Fig. 4 shows that the registration warped every object in the source image to the corresponding object in the target image. The visualization of the initial regularizer shows that low regularization is assigned close to object edges making them locally deformable. The visualizations of the regularizer at the initial time point (t = 0) and the final time point (t = 1) show that it deforms with the image. That low regularization values are localized is sensible as the OMT regularizer prefers spatially sparse solutions (in the sense of sparsely assigning low levels of regularity). If the desired deformation model is piecewise constant our RDMM model could readily be combined with a total variation penalty as in [23]. Fig. 5 compares average Dice scores for all objects for vSVF, LDDMM and RDMM separately. They all achieve high and comparable performance indicating good registration quality. But only RDMM provides additional information about local regularity.

Figure 4:

Figure 4:

Illustration of the RDMM registration results with an optimized regularizer on the synthetic dataset. All objects are warped from the source image space to the target image space. The last two columns show the regularizer (σ(x)) at t = 0 and t = 1 respectively.

Figure 5:

Figure 5:

Average Dice scores for all objects. Left to right: SVF, LD-DMM and RDMM.

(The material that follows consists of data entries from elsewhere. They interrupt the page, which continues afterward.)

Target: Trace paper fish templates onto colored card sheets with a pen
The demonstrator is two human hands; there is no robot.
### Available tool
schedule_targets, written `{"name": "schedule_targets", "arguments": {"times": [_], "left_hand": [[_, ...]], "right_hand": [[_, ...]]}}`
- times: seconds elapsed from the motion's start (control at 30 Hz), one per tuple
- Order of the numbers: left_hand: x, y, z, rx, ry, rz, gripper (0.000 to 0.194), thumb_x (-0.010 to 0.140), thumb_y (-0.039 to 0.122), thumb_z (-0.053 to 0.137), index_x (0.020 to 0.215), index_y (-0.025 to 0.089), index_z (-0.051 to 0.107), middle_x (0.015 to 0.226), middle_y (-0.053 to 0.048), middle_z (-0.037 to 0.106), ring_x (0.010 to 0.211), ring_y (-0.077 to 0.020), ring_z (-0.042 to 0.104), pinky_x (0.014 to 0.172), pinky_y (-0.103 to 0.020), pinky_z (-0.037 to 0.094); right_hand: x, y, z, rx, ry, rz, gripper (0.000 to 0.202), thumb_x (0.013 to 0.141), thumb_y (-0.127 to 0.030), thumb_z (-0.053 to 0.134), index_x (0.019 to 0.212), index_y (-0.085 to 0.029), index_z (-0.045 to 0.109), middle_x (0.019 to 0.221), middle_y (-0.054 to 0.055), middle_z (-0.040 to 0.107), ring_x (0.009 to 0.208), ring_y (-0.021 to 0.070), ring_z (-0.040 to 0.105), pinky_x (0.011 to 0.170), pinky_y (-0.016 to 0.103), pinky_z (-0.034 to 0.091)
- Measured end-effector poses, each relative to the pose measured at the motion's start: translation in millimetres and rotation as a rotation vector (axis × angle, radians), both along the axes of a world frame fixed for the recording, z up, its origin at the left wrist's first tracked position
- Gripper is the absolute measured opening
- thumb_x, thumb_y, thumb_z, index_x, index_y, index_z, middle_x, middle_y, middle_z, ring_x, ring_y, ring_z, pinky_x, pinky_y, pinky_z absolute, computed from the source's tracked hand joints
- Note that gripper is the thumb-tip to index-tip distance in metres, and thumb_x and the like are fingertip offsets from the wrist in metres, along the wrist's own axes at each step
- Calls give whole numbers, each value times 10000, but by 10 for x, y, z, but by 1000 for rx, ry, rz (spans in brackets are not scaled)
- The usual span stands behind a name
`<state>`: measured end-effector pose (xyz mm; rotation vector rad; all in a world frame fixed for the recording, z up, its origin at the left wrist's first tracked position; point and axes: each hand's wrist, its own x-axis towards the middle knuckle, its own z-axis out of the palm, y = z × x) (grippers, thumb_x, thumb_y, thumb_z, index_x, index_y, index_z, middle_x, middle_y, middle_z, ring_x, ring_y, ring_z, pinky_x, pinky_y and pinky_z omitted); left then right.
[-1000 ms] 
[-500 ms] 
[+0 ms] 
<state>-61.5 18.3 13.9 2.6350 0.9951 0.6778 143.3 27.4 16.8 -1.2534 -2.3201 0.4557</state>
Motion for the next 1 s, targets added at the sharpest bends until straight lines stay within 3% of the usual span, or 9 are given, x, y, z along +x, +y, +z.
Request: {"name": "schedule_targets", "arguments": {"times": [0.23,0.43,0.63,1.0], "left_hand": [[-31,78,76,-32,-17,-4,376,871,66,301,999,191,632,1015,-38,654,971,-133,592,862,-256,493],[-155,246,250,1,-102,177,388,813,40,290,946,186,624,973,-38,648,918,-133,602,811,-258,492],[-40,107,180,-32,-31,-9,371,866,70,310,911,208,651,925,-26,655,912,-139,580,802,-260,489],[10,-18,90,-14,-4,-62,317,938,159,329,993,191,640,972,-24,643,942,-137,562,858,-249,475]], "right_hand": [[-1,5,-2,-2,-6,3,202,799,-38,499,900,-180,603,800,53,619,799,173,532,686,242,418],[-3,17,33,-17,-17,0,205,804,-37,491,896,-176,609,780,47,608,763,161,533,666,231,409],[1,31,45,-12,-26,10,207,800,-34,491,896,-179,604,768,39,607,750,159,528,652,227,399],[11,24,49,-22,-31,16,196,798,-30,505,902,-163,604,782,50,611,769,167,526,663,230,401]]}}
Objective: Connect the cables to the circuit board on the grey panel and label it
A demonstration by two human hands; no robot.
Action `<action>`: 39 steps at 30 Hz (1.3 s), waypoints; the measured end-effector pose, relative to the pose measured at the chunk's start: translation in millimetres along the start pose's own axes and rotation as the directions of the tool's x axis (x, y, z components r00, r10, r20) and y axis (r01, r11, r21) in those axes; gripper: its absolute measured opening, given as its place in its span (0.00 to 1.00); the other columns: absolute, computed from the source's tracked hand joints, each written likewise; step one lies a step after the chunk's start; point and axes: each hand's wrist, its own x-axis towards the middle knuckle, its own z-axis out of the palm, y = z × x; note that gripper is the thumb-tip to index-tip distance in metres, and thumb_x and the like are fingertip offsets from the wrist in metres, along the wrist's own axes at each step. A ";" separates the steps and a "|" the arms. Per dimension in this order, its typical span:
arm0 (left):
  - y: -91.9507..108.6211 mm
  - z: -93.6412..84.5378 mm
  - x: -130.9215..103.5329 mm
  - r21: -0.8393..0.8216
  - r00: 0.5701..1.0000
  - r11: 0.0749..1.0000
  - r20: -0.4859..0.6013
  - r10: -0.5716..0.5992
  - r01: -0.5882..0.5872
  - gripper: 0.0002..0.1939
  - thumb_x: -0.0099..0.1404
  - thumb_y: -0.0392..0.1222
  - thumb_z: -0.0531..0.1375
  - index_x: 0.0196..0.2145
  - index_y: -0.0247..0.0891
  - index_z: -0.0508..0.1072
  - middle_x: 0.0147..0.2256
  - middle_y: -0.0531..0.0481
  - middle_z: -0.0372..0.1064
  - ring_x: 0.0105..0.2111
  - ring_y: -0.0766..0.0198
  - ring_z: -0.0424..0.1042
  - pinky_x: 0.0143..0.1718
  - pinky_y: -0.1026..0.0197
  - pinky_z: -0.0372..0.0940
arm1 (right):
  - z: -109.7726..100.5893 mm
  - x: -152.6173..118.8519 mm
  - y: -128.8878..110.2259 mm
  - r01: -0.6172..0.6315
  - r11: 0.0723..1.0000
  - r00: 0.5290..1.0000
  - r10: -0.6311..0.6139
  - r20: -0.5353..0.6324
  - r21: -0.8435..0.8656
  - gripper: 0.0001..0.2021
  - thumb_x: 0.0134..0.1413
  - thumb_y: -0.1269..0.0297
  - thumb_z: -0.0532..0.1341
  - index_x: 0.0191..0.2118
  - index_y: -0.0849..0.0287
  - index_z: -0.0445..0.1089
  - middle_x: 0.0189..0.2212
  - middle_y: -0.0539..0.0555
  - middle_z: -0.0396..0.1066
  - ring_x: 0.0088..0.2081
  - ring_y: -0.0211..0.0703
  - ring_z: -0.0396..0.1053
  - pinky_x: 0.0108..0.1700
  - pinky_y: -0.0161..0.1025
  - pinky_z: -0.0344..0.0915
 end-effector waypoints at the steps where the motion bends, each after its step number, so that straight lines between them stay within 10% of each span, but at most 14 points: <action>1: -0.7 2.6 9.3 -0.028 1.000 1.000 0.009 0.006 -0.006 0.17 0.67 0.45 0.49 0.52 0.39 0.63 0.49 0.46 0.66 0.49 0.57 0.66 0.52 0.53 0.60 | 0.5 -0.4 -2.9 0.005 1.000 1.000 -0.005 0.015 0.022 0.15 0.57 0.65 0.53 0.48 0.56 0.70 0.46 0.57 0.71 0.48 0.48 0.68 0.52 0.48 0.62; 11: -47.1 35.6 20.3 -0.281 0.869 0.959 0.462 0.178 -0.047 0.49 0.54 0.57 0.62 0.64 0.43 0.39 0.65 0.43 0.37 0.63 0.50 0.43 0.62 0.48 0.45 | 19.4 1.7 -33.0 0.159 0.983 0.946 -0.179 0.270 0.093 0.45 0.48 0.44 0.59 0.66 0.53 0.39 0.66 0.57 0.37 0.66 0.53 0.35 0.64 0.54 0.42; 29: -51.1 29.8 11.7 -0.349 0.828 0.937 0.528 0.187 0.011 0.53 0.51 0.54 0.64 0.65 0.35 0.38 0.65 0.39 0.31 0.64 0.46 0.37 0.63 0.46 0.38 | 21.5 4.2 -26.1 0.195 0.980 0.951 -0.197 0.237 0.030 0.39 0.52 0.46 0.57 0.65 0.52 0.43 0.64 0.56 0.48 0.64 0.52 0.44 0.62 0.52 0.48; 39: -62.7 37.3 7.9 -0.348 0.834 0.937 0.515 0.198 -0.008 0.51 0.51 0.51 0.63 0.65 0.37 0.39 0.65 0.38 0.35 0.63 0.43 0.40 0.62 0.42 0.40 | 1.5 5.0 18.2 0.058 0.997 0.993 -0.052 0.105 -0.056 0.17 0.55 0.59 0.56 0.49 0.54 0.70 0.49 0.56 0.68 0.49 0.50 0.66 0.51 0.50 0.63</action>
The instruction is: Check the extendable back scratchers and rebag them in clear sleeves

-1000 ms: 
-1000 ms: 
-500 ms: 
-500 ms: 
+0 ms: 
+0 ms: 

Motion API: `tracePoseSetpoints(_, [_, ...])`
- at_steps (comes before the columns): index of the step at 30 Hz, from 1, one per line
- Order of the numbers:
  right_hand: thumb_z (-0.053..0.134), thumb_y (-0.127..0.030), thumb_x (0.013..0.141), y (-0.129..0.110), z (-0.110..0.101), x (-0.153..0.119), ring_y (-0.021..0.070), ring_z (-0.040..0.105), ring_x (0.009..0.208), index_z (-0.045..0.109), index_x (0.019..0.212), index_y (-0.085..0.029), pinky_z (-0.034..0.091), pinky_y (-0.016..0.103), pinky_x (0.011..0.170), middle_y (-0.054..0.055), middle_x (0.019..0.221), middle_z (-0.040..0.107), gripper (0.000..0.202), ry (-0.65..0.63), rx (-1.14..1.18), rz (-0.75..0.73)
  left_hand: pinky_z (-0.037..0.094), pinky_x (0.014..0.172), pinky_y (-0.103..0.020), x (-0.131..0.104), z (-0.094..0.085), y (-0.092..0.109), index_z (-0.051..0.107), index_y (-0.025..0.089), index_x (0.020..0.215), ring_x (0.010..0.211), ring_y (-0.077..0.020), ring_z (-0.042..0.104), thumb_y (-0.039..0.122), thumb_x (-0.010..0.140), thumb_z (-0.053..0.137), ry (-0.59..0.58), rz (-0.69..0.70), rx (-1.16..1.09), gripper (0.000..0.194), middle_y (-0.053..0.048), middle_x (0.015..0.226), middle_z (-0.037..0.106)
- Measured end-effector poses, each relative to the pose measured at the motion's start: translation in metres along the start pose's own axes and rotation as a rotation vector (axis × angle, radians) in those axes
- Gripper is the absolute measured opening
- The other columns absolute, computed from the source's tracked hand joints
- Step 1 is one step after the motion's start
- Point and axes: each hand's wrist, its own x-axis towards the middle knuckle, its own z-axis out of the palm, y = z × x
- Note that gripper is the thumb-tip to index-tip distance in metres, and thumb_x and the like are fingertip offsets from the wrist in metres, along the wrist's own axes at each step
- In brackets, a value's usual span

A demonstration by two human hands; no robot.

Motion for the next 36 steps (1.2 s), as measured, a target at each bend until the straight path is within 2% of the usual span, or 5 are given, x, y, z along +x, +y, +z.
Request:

We further evaluate RDMM on 300 images pairs from the OAI dataset. The optimization methods section of Tab. 6 compares registration performance for different optimization-based algorithms. RDMM achieves high performance. While RDMM is in theory diffeomorphic, we observe some foldings, whereas no such foldings appear for LDDMM and SVF. This is likely due to inaccuracies when discretizing the evolution equations and when discretizing the determinant of the Jacobian. Further, RDMM may locally exhibit stronger deformations than LDDMM or vSVF, especially when the local regularization (via OMT) is small, making it numerically more challenging. Most of the folds appear at the image boundary (and are hence likely due to boundary discretization artifacts) or due to anatomical inconsistency in the source and target images, where large deformations may be estimated.

5.3. Registration with a learnt regularizer via deep learning

Finally, we evaluate our learning framework for non-parametric registration approaches on the OAI dataset. For vSVF, we follow [33] to predict the momentum. We implement the same approach for LDDMM, where the vSVF inference unit is replaced by one for LDDMM (i.e., instead of advecting via a stationary velocity field we integrate EPDiff). Similarly, for RDMM, the inference unit is replaced by the evolution equation for RDMM and we use an additional network to predict the regularizer pre-weights. Fig. 6 shows the results. The non-parametric DL models achieve comparable performance to their optimization counterparts, but are much faster, while learning-based RDMM simultaneously predicts the initial regularizer which captures aspects of the knee anatomy. Fig. 7 shows the determinant of the Jacobian of the transformation map. It is overall smooth and folds are much less frequent than for the corresponding optimization approach, because the DL model penalizes transformation asymmetry. Fig. 7 also clearly illustrates the benefit of training the DL model based on a large image dataset: compared with the optimization approach (which only works on individual image pairs), the initial regularizer predicted by the deep network captures anatomically meaningful information much better: the bone (femur and tibia) and the surrounding tissue show large regularity.

Figure 6:

Figure 6:

Comparison of registration methods for cross-subject registrations on the OAI dataset based on Dice scores. -opt and -net refer to optimization- and DL-based methods respectively. For all DL methods, we report performance after two-step refinement. Folds refers to the absolute value of the sum of the determinant of the Jacobian in the folding area (i.e., where the determinant of the Jacobian is negative); Time refers to the average registration time for a single image pair.

Figure 7:

Figure 7:

Illustration of RDMM registration results on the OAI dataset. “* s” and “* b” refer to the regularizer with σ in Gσ set to 0.04 and 0.06 respectively; “learn *” and “opt *” refer to a learnt regularizer and an optimized one respectively; “Jaco” refers to the absolute value of the determinant of the Jacobian; “init_w” refers to the initial weight map of the regularizer (as visualized via σ(x)). The first four columns refer to registration results in image space.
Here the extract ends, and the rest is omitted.